Uma das séries mais esperadas do ano estreou na útlima sexta-feira, dia 12, e chegou com tudo. A 3ª temporada da série disponível no Netflix de cara já aborda um tema que sempre causa polêmica: aborto. Infelizmente, não da melhor forma.

Num episódio onde as detentas de Litchfield celebram o dia das mães, Tiffany ‘Pennsatucky’ Doggett (Taryn Manning) aparece afastada das comemorações, sentada no gramado onde formou com palitos de picolé um pequeno cemitério. Cada “túmulo” representa um aborto que havia feito enquanto era viciada em drogas, totalizando cinco. É quando Boo (Lea DeLaria), que se tornou amiga de Dogget e, nessa temporada, vemos essa amizade se estreitar cada vez mais, aparece para consolá-la. A partir daí ocorre um diálogo desnecessário que, ao contrário do que tem sido dito, não é – ou pelo menos não deveria ser – um argumento importante pela defesa do direito ao aborto.

Veja o diálogo:

Big Boo: Já leu o livro “Freakonomics”?

Pennsatucky: Não. É sobre mulheres barbadas e anões?

Big Boo: Quase. É sobre teoria econômica. Causa e efeito.

Pennsatucky: Parece chato.

Big Boo: Na verdade, é uma boa leitura. Tem um capítulo chamado “Aonde foram parar os criminosos”. Na década de 1990, o crime caiu dramaticamente e o livro atribui isso à aprovação do aborto.

Pennsatucky: A escuridão de 1973.

Big Boo: É bem ao contrário, na verdade. Os abortos ocorridos após a legalização eram crianças indesejadas. Crianças que, se suas mães fossem forçadas a ter, terminariam pobres, negligenciadas e maltratadas, os três ingredientes mais importantes ao se produzir um criminoso. Só que eles não nasceram. Então, 20 anos depois, quando estariam no auge do crime, eles não existiam. E a taxa de crime caiu drasticamente.

Pennsatucky: O que você quer dizer?

Big Boo: Quero dizer que você era uma ‘bostinha’ entupida de metanfetamina, e se seus filhos tivessem nascidos, também seriam ‘bostinhas’ entupidas de metanfetamina. Ao interromper estas gestações, você poupou a sociedade do flagelo de sua prole.

Pennsatucky: Nunca havia pensado desta forma.

Big Boo: Talvez você deva. Talvez você deva parar de punir a si mesma.

 

Apesar de ter havido esse estudo, o movimento feminista, em geral, nunca utilizou esse argumento pra defesa da legalização do aborto. Primeiramente, porque existem argumentos muito mais sólidos e convincentes, que perpassam a necessidade de proteção da saúde e vida da mulher e o direito individual ao próprio corpo. Segundo, porque foi refutado diversas vezes. Terceiro, porque é um argumento perigoso e irresponsável de ser fazer.

O argumento leva em consideração a premissa de que crianças que poderiam ser abortadas mas não foram devido a criminalização do aborto se tornariam futuros criminosos. No entanto, desconsidera o fato de que mulheres sempre abortaram e que a criminalização, ao contrário de impedir esses abortos, colocava em perigo a saúde e vida dessas mulheres.

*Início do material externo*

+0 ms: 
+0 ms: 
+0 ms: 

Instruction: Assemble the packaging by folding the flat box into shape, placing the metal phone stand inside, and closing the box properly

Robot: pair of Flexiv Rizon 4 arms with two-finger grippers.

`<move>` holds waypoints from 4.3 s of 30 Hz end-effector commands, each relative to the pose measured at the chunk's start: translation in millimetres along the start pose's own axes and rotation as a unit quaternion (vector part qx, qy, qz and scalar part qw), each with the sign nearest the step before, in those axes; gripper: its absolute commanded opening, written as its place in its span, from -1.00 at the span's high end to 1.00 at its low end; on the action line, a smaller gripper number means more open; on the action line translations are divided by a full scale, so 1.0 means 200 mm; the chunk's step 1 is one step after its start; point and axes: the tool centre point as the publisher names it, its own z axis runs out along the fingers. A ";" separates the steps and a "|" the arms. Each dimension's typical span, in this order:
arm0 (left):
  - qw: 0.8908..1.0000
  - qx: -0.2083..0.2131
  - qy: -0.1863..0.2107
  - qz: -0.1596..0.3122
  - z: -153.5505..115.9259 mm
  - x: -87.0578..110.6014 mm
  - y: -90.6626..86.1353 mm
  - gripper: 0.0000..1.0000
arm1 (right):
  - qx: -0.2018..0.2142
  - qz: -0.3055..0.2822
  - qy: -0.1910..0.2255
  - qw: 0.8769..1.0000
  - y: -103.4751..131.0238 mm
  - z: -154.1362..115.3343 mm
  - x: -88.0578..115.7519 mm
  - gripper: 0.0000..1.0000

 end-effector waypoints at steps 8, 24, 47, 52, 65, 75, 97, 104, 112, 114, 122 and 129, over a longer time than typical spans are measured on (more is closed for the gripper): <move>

Além disso, é uma premissa bastante preconceituosa.

Como se sabe, as maiores vítimas de políticas que criminalizam o aborto são mulheres negras e pobres, que, por sua condição social, não possuem meios de interromper a gestação de forma segura. Essas são as mulheres que, pela lógica desse argumento, estavam parindo e criando futuros criminosos. A partir da legalização e da facilitação do acesso a clínicas de aborto, esses criminosos negros periféricos não estariam mais nascendo.

Essa lógica leva a um discurso perigoso e inaceitável de higienização social: o aborto passa a servir como uma espécie de “pena de morte” antecipada ao futuro jovem negro que viria a ser criminoso. É um discurso que legitima a utilização do aborto por parte de mulheres negras pobres como forma de diminuir a criminalidade.

Acredito que é desnecessário dizer, diante do exposto, que a série fez um desserviço ao trazer de volta o debate já ultrapassado do Freakonomics. Muito menos como uma forma de apaziguar o sofrimento de uma mulher que abortou diversas vezes.

Porque dizer que, ao abortar, Doggett acabou poupando da sociedade futuros criminosos ao invés de dizer que ela tomou aquela decisão considerando que não tinha condições financeiras ou psicológicas de gestar e cuidar de uma criança? Foi uma escolha infeliz da série e mais infeliz ainda é esse argumento estar sendo reutilizado como para sustentar a defesa da descriminalização do aborto.